Biography of J E Casley Hayford
Joseph Ephraim Casley Hayford one of the earliest nationalist was born 29 September 1866 in the Cape Coast into a spatacular African family. After completing his schooling at the Wesleyan Boys High School the first senior high school in Ghana he furthered onto Fourah Bay College in Freetown, Sierra Leone, which was the first university of its kind to be established in West Africa. While at Fourah Bay College, he became a follower of Edward Wilmot Blydon, editor of The Negro, the first explicitly pan African journal in West Africa.
Hayford returned to Cape Coast to become a high school teacher at Wesleyan Senior High School. He was promoted to principal, but this role didn’t last long, he was dismissed on account of his political engagement and writing.
He started writing for The Western Echo, a weekly newspaper owned by his uncle at the time. After three years writing, he was promoted to editor in chief where he changed the name to the Gold Coast Chronicle.

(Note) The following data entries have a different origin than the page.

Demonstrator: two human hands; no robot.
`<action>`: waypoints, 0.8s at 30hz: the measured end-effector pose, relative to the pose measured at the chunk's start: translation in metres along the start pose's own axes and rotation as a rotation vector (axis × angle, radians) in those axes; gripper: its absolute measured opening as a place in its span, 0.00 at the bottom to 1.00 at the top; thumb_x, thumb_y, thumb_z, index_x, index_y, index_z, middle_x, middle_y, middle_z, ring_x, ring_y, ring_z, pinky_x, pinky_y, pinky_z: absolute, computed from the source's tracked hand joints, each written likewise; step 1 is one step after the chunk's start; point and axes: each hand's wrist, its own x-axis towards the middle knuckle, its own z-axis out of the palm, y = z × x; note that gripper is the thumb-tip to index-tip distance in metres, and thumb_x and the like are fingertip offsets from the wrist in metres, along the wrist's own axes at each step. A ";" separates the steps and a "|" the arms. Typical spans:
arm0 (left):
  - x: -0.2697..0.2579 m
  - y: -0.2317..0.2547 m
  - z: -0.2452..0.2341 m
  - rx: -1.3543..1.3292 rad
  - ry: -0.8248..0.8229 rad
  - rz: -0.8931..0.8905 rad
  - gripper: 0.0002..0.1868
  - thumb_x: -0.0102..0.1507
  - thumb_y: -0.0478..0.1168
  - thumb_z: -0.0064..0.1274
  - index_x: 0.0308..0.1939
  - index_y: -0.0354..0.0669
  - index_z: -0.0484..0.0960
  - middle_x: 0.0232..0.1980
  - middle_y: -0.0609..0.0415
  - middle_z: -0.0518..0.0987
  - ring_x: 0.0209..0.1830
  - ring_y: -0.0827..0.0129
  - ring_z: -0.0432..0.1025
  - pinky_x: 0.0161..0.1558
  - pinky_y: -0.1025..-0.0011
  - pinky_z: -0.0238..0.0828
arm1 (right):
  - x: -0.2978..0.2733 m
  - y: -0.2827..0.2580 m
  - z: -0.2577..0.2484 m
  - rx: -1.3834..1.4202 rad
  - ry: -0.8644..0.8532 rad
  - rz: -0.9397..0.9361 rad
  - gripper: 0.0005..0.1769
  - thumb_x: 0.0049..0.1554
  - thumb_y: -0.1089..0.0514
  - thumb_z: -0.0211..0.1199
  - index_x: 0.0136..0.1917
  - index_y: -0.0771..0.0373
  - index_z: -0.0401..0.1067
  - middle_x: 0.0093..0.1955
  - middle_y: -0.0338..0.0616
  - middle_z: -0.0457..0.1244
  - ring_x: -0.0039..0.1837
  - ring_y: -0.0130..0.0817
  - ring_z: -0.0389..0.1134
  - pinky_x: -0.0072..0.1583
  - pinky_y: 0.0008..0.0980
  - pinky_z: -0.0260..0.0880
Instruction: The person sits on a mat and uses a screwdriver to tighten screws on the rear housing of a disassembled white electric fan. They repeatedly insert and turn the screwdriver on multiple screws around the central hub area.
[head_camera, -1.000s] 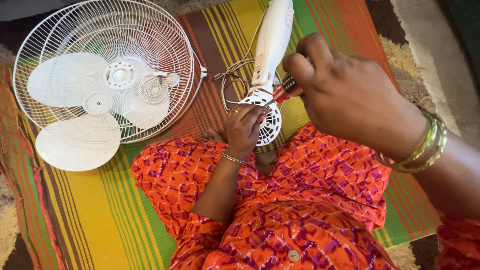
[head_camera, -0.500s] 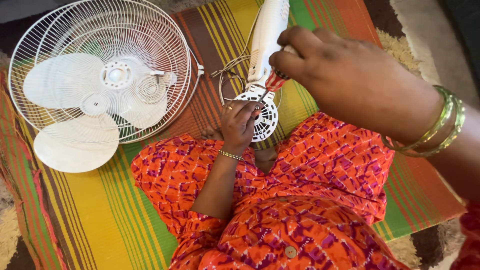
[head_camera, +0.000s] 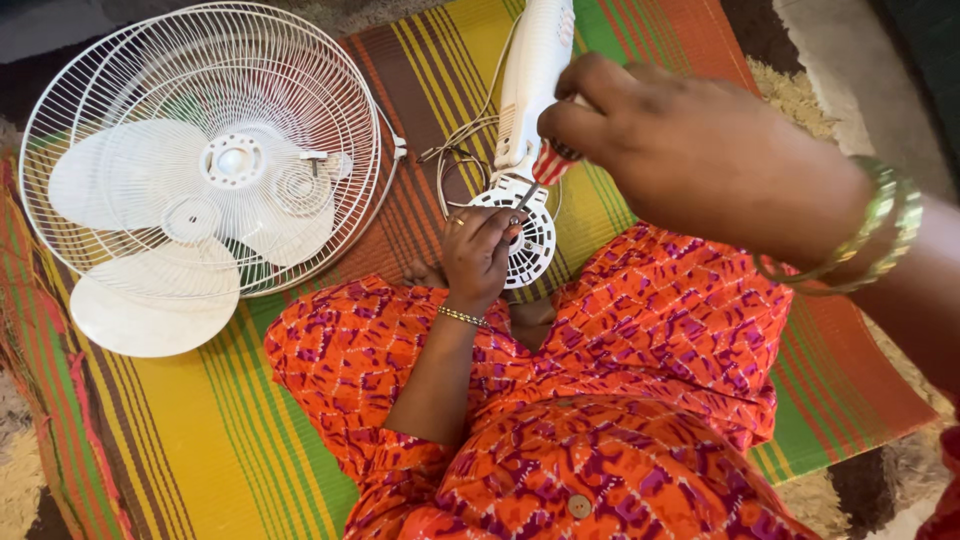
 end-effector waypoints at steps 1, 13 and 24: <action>-0.001 0.000 0.000 -0.001 0.000 0.002 0.06 0.67 0.41 0.58 0.46 0.50 0.86 0.43 0.62 0.81 0.44 0.67 0.73 0.55 0.63 0.64 | 0.002 -0.001 0.002 -0.020 -0.115 0.093 0.17 0.61 0.49 0.58 0.58 0.60 0.70 0.56 0.52 0.65 0.45 0.49 0.72 0.41 0.42 0.72; 0.005 0.008 -0.006 -0.050 -0.002 -0.009 0.05 0.67 0.40 0.57 0.46 0.49 0.86 0.42 0.60 0.81 0.44 0.65 0.73 0.54 0.63 0.65 | 0.006 0.000 -0.001 0.040 -0.008 -0.023 0.18 0.52 0.55 0.59 0.55 0.64 0.68 0.47 0.56 0.67 0.38 0.50 0.71 0.36 0.43 0.70; 0.005 0.010 -0.008 -0.049 -0.002 -0.005 0.05 0.68 0.40 0.56 0.46 0.50 0.85 0.44 0.61 0.81 0.45 0.66 0.74 0.55 0.64 0.66 | 0.014 -0.006 -0.004 0.004 -0.082 0.042 0.25 0.54 0.43 0.61 0.54 0.66 0.70 0.47 0.53 0.63 0.43 0.51 0.71 0.38 0.45 0.70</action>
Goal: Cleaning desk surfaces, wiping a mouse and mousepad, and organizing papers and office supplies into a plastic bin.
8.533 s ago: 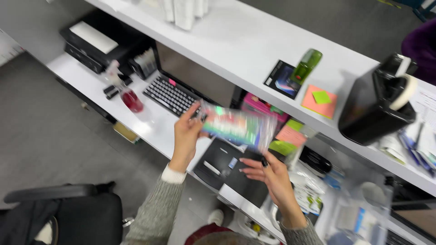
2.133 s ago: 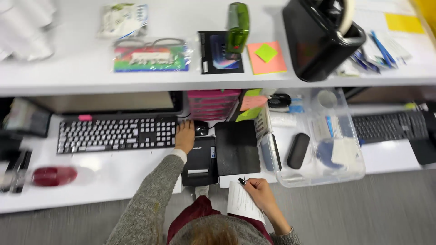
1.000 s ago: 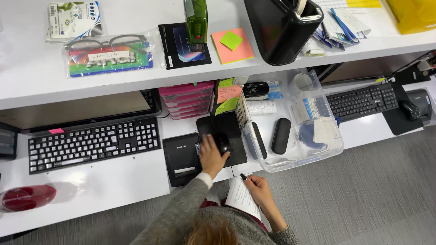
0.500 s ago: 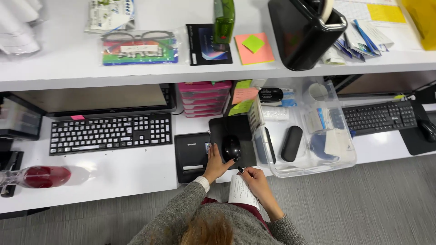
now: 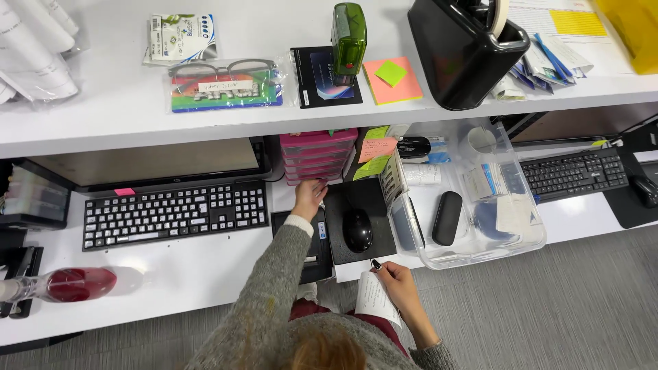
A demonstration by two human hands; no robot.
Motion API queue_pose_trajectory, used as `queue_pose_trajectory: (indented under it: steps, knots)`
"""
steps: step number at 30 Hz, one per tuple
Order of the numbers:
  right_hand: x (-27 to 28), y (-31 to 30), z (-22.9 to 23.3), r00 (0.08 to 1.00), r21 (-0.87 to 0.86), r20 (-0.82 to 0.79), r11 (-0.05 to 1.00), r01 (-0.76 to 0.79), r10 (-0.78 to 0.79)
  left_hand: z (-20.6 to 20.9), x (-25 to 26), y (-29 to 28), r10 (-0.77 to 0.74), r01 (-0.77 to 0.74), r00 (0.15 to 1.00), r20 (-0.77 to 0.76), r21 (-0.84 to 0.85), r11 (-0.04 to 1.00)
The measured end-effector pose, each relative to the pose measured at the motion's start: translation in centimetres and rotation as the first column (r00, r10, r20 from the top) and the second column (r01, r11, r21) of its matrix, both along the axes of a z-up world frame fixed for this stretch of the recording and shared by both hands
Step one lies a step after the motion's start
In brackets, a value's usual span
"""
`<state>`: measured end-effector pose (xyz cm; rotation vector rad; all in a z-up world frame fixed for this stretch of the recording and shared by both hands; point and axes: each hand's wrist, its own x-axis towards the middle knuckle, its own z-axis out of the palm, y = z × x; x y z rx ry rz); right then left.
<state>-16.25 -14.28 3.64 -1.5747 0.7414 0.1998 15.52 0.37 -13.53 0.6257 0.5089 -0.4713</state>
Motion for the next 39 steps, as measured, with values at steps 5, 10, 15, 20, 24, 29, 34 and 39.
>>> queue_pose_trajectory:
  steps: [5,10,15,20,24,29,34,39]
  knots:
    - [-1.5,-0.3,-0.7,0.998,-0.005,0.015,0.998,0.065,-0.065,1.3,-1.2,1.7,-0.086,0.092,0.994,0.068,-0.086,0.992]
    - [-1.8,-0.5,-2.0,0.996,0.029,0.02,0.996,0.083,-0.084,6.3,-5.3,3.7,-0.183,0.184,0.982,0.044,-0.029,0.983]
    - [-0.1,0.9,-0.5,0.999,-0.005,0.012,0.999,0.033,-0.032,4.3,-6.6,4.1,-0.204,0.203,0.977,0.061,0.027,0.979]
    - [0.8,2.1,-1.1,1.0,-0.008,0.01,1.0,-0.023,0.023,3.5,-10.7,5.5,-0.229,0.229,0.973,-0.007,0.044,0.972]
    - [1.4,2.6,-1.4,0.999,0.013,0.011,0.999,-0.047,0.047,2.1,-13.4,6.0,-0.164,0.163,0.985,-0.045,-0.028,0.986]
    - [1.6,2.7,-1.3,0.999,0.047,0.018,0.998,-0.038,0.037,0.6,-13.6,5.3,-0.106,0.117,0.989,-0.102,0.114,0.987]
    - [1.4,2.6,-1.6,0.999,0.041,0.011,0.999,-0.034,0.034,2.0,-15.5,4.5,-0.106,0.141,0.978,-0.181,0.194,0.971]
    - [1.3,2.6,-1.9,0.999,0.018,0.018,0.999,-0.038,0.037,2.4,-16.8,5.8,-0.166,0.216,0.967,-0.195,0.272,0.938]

In 1893 Casley Hayford left for England to study in Peterhouse Cambridge and The Inner Temple. He was called to the Bar in 1896. Hayford returned once again to Cape Coast where he practiced in private law firms while also editing and writing in the Gold Coast Chronicle.
He strongly opposed British property laws implemented by the colonial government in the Gold Coast. The laws disregarded with traditional customs and he believed they negatively impacted African social welfare and culture was therefore strongly favoured maintaining existing land conventions. In 1898 he had written a book on the topic called, The Truth About The West African Land Question.
In 1910 he was elected president of the Aborigines Rights Protection Society (ARPS) the first nationalist movement founded in the Gold Coast in 1911 he then travelled to London to protest land management act issued by the British administration
That same year Casley Hayford published, Ethiopia Unbound, autobiographical, it was his first novel and the first novel to be written in English by an Africa. The novel explored subjects that highlighted on pan-African unity. It was the first novel written in English by an African person.
In 1916 he was elected to the legislative council of the Gold Coast and received an MBE in 1919 Birthday Honours for services in aid of the Prince of Wales’ Patriotic Fund. That year, immediately following the war, he founded the National Congress of British West Africa (NCBWA), the first inter territorial national movement in Africa .The congress aimed to promote economic development, education, and democratic institutions, while remaining under British rule.
J.E Casley died in 1930, leaving behind a son and daughter. After his death the National Congress for British West Africa (NCBWA) collapsed. In addition to his writing and books, he was in partnership with many prominent pan African thinkers of his time , including W.E Dubois, Booker T Washington, Duse Muhammed Ali and was an inspiration for Ghana’s independence journey.